Il tema del potere e della sua estensione è il filo conduttore della sala “Ubi Potentia Regnat”.  L’artista Vezzoli mette in scena il potere degli imperatori romani attraverso i loro ritratti esposti al centro di una sala a forma di ziggurat sfidando la dimensione storica e promuovendo la creazione di un sistema di valori senza tempo e senza limiti di spazio, attraverso l’integrazione di teste di imperatori romani nel busto di un corpo femminile. Il gesto artistico solleva una domanda aperta: come possiamo ancora connetterci e tradurre l’antico nel nostro presente? Sullo sfondo vengono proiettate scene di due film: nel primo, “Mio figlio Nerone” (1956),  in modo ironico, si racconta la storia di un imperatore codardo e dissoluto che teme solo l’intervento della madre, Agrippina; nel secondo,  “Nel segno di Roma” (1959), diretto da Guido Brignone e Michelangelo Antonioni, viene invece gettata luce sul retroscena umano degli uomini di potere dell’epoca romana. Entrambe le pellicole, seppur di genere differente, rappresentano un’occasione per riflettere sul potere e sulla sua natura intrinseca, oltre a far emergere la complessità delle relazioni umane in un contesto di dominio.

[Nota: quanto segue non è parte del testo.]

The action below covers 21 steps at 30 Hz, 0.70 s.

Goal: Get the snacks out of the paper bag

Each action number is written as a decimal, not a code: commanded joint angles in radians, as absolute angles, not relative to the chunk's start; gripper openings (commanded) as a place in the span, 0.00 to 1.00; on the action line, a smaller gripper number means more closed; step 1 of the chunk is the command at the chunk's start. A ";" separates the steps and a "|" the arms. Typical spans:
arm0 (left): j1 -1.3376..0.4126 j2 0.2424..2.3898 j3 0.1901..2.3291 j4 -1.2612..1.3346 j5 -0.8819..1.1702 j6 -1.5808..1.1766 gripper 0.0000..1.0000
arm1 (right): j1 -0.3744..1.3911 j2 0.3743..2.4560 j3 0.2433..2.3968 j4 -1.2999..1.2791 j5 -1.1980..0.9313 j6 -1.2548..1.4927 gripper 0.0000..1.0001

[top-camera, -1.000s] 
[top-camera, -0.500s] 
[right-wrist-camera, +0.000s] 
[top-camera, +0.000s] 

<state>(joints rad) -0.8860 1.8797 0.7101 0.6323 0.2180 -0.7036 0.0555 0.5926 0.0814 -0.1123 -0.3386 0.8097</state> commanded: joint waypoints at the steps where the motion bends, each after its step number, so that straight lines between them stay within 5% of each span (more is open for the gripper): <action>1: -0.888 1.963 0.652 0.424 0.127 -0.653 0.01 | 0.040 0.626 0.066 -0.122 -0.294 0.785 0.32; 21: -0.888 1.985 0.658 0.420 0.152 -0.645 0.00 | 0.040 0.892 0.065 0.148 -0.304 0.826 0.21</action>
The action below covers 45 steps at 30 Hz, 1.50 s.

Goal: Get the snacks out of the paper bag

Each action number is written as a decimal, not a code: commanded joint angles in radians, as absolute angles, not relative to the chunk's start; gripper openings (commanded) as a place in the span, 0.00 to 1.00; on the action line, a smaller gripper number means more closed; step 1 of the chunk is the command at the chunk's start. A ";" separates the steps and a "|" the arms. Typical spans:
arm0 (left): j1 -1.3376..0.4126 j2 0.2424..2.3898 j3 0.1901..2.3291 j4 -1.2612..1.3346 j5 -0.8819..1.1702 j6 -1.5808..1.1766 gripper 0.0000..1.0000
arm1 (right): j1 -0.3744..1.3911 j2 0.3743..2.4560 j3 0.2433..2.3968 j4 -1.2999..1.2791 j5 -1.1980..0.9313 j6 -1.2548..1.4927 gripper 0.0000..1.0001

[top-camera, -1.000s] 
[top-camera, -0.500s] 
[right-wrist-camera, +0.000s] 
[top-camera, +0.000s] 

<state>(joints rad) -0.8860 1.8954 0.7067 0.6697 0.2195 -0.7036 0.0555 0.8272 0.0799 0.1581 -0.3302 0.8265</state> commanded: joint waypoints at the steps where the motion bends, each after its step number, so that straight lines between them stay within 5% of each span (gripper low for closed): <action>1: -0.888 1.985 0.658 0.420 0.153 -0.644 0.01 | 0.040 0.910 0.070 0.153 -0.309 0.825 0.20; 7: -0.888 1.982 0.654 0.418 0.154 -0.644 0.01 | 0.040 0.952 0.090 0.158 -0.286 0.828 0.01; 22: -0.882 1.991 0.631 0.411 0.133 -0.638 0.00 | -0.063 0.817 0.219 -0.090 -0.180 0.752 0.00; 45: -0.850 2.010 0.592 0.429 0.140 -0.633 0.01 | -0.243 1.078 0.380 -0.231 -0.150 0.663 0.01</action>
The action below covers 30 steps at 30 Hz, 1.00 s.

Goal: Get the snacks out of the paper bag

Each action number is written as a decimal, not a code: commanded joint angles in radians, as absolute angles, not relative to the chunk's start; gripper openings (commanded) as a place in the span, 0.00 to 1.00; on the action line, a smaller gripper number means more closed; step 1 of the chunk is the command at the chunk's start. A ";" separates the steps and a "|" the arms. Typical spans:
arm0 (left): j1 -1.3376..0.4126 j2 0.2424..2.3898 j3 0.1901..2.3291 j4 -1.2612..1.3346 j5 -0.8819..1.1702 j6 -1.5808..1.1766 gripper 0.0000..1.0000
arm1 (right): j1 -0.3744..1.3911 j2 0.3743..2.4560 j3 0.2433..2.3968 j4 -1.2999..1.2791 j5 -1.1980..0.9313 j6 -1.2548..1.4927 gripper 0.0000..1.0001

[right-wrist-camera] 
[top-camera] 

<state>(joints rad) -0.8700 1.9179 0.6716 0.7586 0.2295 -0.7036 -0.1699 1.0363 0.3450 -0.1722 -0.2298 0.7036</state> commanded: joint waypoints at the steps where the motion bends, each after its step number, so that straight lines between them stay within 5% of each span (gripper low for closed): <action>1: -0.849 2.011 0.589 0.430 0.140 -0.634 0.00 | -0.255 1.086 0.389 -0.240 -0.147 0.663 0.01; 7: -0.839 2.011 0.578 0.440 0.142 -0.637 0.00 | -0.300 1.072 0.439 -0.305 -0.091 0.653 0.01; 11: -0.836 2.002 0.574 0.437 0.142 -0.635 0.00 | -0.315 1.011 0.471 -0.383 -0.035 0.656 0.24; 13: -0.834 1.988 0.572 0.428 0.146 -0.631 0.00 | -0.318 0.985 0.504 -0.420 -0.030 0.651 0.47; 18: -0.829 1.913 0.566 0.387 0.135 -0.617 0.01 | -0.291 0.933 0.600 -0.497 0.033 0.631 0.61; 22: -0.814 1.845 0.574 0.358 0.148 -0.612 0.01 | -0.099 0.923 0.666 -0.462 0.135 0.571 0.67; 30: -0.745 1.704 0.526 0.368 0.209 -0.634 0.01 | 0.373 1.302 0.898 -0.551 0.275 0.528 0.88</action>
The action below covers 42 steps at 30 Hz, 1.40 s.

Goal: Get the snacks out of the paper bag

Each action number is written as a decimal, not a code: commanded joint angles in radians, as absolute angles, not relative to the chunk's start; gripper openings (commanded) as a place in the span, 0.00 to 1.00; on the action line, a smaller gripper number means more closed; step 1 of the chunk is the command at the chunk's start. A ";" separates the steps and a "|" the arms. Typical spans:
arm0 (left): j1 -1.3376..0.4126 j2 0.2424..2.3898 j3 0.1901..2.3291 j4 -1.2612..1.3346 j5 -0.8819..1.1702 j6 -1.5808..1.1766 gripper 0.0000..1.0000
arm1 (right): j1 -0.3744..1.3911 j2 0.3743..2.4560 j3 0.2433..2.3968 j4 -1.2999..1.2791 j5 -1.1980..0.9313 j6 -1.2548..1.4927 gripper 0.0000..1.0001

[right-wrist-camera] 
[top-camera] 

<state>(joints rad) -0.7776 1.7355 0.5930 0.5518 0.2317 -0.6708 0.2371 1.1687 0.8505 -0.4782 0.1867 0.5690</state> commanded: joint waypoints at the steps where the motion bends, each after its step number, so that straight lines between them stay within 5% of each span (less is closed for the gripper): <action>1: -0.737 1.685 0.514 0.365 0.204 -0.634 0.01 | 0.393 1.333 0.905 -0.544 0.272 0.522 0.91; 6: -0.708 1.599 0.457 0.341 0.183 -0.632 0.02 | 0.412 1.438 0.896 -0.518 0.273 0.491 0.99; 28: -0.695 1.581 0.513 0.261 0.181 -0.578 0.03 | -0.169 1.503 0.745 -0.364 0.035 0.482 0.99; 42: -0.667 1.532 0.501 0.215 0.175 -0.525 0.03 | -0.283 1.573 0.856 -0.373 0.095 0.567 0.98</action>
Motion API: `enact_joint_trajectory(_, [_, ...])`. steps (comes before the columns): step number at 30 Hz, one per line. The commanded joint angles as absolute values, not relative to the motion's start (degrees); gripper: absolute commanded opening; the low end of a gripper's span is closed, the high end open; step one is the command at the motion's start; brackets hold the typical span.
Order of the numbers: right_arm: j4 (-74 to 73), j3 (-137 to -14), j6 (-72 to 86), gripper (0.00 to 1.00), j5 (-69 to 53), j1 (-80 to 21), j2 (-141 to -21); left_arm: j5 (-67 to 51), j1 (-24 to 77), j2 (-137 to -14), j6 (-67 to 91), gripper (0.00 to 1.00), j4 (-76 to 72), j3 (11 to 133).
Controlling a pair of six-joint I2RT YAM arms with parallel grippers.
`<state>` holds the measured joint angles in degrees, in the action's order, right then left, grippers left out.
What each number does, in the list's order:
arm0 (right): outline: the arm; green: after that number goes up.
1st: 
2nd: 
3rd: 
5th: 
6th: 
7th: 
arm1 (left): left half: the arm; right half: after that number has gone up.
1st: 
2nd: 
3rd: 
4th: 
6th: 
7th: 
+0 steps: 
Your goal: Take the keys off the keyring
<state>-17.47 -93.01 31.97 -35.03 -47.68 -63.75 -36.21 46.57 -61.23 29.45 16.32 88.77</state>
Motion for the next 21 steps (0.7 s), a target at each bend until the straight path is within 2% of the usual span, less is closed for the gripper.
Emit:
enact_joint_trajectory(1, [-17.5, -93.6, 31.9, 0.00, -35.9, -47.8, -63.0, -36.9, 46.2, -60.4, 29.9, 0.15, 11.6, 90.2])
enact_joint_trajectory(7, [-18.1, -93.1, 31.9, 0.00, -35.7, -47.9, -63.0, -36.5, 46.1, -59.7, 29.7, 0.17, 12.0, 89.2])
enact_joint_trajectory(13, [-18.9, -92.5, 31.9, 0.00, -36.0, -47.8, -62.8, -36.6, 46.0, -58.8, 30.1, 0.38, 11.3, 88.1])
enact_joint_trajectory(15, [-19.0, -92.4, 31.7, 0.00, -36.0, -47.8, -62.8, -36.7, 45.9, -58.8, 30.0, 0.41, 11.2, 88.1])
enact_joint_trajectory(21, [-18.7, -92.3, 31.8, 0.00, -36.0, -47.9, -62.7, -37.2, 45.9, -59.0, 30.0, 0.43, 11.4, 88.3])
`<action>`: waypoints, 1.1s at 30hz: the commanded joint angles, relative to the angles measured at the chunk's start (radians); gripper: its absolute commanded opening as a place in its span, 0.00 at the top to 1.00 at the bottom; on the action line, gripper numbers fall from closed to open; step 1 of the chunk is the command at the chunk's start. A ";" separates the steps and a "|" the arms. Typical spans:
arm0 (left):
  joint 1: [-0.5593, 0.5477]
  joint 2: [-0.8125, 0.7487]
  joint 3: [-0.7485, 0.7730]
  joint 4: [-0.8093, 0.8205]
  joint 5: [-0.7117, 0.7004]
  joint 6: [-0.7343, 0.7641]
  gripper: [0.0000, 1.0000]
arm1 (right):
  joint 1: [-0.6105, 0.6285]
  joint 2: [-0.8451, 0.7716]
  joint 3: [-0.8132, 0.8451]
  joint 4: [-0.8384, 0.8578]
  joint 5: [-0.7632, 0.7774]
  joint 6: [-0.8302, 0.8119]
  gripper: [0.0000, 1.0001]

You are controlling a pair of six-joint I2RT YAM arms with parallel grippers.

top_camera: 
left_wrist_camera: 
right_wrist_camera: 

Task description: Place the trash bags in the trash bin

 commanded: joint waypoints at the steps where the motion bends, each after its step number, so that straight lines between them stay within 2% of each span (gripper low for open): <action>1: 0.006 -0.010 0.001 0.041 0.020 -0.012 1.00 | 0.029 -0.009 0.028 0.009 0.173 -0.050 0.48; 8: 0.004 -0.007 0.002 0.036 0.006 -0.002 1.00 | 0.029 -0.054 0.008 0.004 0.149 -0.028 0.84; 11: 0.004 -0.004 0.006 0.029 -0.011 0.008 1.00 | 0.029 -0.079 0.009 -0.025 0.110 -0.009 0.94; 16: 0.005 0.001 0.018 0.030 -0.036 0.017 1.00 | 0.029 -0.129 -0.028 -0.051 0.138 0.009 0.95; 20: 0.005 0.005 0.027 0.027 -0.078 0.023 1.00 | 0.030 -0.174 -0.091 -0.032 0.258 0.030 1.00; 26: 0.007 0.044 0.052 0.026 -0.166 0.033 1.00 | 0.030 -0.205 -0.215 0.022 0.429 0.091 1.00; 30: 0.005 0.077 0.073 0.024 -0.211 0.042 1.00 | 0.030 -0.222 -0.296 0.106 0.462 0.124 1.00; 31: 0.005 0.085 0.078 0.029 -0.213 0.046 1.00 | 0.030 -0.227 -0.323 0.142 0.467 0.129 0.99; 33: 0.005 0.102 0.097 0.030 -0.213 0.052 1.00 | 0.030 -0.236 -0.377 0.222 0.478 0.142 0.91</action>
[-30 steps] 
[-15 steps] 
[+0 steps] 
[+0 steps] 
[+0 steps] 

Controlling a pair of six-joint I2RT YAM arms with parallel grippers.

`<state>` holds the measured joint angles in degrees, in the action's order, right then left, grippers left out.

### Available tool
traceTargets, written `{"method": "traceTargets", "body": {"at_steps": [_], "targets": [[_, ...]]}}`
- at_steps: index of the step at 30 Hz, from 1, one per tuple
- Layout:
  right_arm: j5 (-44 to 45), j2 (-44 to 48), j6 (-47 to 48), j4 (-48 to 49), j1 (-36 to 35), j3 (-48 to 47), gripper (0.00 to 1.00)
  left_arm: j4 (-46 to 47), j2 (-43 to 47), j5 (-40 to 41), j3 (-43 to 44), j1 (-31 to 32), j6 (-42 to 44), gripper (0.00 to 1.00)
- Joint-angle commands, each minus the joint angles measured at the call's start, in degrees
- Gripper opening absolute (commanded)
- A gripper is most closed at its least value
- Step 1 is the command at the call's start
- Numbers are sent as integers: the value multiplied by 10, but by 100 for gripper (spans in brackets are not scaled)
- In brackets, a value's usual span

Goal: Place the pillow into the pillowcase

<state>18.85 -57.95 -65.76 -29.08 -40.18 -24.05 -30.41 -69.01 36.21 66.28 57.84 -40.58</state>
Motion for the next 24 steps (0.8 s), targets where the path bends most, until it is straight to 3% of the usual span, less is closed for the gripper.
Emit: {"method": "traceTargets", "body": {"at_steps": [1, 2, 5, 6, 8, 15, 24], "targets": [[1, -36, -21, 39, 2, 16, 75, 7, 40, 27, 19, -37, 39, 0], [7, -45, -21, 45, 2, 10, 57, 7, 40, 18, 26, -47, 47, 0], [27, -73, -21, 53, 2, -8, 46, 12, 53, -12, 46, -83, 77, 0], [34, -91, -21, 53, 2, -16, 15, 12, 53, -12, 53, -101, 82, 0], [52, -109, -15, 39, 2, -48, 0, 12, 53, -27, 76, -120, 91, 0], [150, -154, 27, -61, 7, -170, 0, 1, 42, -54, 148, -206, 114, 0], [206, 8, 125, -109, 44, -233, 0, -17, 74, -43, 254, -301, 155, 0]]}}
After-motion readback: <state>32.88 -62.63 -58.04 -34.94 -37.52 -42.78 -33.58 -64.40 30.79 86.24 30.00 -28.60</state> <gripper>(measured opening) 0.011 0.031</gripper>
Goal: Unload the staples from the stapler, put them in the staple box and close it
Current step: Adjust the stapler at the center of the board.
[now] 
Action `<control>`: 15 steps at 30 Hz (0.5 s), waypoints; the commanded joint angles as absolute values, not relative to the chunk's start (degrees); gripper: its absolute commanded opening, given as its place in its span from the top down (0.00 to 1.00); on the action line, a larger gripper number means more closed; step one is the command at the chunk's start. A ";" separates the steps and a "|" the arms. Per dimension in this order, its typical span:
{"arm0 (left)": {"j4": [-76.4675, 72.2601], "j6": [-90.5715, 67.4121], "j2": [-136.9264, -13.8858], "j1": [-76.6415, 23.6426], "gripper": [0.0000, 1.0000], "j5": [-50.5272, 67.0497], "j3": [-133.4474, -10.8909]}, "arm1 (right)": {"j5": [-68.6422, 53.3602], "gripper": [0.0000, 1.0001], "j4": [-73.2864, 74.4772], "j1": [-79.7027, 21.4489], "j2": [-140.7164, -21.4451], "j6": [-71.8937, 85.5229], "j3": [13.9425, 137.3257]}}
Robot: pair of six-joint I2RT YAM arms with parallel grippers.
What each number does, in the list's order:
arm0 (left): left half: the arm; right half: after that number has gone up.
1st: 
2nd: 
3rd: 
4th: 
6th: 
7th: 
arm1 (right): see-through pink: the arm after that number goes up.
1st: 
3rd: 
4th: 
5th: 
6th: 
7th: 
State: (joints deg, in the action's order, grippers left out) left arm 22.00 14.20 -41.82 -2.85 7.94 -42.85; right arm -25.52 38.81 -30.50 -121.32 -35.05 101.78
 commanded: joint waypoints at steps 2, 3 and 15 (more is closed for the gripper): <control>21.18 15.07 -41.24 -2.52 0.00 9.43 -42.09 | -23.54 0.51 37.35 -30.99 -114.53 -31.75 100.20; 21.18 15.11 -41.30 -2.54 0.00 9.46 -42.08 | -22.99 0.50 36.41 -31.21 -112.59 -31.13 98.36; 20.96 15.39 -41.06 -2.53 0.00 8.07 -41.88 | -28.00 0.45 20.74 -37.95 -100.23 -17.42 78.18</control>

Per finire “Mixtura Dementiae” è l’ultima sala ed introduce all’estetica del frammento e della mutilazione dei reperti archeologici, presentando una selezione diversificata di soggetti, tra cui le opere di Francesco Vezzoli. Tra queste opere, Ai tuoi piedi (Pedicure) (2020), Love and Sex in Ancient Rome (2019), Lacrime di coccodrillo (2023), Caligula Killed Tiberius (Peter O’Too/e) (2005) e Cherea Killed Caligula (Paolo Bonacelli) (2005). La mostra si conclude con l’opera filmica Trailer for a Remake of Gore Vidal’s Caligula, che presenta un cast internazionale che interpreta personaggi storici in una parodia del cinema hollywoodiano e del suo interesse per Roma.